One of the core primitives of the AT Protocol that underlies Bluesky is the firehose. It is an authenticated stream of events used to efficiently sync user updates (posts, likes, follows, handle changes, etc).

Many applications people will want to build on top of atproto and Bluesky will start with the firehose, from feed generators to labelers, to bots and search engines.

In the atproto ecosystem, there are many different endpoints that serve firehose APIs. Each PDS serves a stream of all of the activity on the repos it is responsible for. From there, relays aggregate the streams of any PDS who requests it into a single unified stream.
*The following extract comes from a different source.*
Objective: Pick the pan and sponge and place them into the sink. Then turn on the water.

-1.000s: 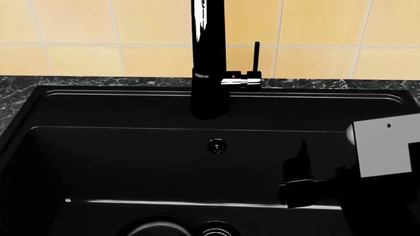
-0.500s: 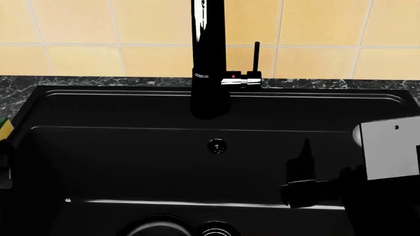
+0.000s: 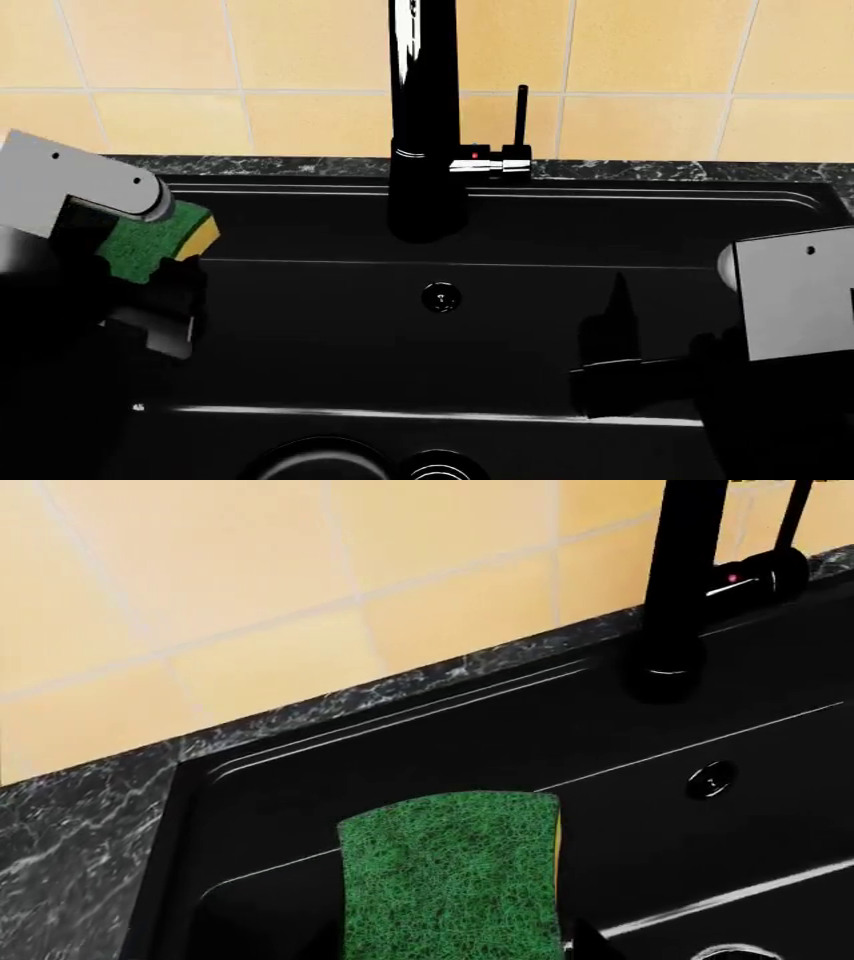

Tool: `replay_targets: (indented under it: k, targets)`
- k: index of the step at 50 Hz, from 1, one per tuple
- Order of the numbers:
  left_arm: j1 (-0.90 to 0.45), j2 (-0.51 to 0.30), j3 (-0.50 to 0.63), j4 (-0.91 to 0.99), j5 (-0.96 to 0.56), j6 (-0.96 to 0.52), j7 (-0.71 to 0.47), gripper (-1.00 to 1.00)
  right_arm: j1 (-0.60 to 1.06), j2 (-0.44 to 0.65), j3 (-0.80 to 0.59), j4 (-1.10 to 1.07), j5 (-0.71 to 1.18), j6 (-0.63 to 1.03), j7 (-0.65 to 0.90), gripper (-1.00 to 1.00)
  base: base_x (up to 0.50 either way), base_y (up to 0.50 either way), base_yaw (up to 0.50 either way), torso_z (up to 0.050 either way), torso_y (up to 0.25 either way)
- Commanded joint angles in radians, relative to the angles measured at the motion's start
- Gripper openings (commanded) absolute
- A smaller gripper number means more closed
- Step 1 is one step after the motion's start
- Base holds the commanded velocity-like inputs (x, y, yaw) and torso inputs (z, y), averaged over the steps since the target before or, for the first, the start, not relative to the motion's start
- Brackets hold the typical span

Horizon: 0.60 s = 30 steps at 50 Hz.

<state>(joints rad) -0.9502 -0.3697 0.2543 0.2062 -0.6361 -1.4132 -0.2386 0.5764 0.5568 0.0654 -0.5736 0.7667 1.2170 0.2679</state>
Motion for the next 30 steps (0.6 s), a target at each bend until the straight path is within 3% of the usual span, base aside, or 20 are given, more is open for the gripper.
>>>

This makes the job of downstream consumers much easier, as you can get all the data from a single location. The main relay for Bluesky is bsky.network, which we use in the examples below.

To get started, you will open a WebSocket connection to your favorite firehose provider for the com.atproto.sync.subscribeRepos endpoint:

url := "https://bsky.network/xrpc/com.atproto.sync.subscribeRepos"
con, _, err := websocket.DefaultDialer.Dial(uri, http.Header{})

From there, you need to read off each message as it comes in, and decode the CBOR event data. More details on this can be found here (TODO: link to lexicon page).

Most SDKs have a nice wrapper for this though, In this example we will just print each repo operation in each event we receive. These operations are things like "create post", "create like", "delete follow" and so on.

rsc := &events.RepoStreamCallbacks{
RepoCommit: func(evt *atproto.SyncSubscribeRepos_Commit) error {
fmt.Println("Event from ", evt.Repo)
for _, op := range evt.Ops {
fmt.Printf(" - %s record %s\n", op.Action, op.Path)
}
},
}

sched := sequential.NewScheduler("myfirehose", rsc.EventHandler)
events.HandleRepoStream(context.Background(), con, sched)

In this snippet we set up a sequential "scheduler", which handles all events sequentially in order. Other schedulers run event handling in parallel, or do limited concurrency based on who the event is for.

Once we have a scheduler, we call into HandleRepoStream which does the actual decoding of the data coming over the websocket and calls into the event handler we wrote.